Sabía que las banderolas no estaban en el armario del pasillo; estaban enterradas en el sótano detrás de un montón de viejas decoraciones navideñas. Pero no necesitaba saberlo.

Cuando los invitados empezaron a llegar, Tom era un verdadero desastre. Las decoraciones estaban puestas a la prisa, la comida apenas lista, y podía ver el pánico en sus ojos mientras trataba de manejarlo todo.

Lo observé desde el sofá, fingiendo leer una revista mientras nuestros amigos y familiares llenaban la sala. El momento de la verdad llegó cuando la madre de Tom entró. Miró a su hijo, frunciendo el ceño.

“¿Qué está pasando aquí, Tom?” preguntó, inspeccionando las decoraciones dispares y el espacio vacío donde debería estar el pastel.

Tom balbuceó, pasándose una mano por el cabello desordenado. “Ehm, yo tenía todo bajo control, pero… las cosas se volvieron un poco locas.”

Su madre suspiró, sacudiendo la cabeza. “Deberías haberlo sabido mejor.”

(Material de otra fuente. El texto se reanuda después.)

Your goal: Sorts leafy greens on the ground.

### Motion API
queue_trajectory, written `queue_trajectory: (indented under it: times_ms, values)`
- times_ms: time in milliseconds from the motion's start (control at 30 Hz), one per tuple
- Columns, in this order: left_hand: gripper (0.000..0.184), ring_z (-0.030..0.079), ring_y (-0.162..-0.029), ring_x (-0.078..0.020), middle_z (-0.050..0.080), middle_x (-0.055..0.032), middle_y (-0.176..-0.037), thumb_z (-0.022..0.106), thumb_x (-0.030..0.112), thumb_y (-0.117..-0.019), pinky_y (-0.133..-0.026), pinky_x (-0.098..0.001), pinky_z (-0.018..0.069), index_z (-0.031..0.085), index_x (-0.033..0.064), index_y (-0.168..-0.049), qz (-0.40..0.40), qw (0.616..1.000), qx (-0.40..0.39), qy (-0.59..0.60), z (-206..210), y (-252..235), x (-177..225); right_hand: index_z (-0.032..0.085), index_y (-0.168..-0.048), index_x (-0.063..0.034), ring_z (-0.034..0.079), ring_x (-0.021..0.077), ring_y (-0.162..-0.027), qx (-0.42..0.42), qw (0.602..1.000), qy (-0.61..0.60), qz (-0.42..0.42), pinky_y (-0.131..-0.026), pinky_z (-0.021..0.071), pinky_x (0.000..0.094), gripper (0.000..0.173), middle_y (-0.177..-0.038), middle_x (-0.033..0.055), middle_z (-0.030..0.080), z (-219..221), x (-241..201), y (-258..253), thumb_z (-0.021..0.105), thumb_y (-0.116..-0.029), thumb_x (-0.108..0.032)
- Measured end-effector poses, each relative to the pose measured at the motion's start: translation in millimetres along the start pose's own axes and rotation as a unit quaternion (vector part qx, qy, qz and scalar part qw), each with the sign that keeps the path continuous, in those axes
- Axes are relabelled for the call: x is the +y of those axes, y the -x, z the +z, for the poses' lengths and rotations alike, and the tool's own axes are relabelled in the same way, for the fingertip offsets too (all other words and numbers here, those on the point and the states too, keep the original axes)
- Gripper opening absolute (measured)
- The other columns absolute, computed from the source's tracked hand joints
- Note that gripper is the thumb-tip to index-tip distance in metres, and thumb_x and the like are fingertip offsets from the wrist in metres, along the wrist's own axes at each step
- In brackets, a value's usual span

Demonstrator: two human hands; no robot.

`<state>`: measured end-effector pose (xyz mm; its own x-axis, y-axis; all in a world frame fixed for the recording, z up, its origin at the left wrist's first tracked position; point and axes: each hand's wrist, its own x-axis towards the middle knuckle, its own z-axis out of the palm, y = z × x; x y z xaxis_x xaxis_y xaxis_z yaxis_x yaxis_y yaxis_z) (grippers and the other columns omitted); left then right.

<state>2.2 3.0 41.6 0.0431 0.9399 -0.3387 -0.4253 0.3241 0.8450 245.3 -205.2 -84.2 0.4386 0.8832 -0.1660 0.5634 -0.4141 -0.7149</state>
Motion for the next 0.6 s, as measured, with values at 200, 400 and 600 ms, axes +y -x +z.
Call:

Tom parecía querer desaparecer. Por un momento, casi sentí pena por él. Pero recordé las semanas de promesas vacías, las noches sin dormir y la cuna que había montado sola.

No, tenía que sentir esto.

Después de la fiesta, una vez que los invitados se fueron, Tom y yo nos sentamos a la mesa de la cocina. Él lucía completamente agotado. Deje que el silencio se alargara hasta que finalmente tomó la palabra.

“Lo siento,” dijo suavemente. “No me di cuenta de cuánto te dejaba cargar con el peso. Pensé que estaba ayudando, pero no… no estaba allí como debería.”

Asentí, una bola formándose en mi garganta. “Tom, necesito saber que puedo contar contigo. No solo para las cosas grandes, sino para todo. No puedo hacer esto sola, y no debería tener que hacerlo.”

Él extendió la mano a través de la mesa, tomando la mía. “Te prometo que lo haré mejor. Estaré ahí. Voy a cambiar.”

Miré en sus ojos y vi que era sincero. “Está bien,” dije finalmente. “Pero esta es tu oportunidad, Tom. No la desperdicies.”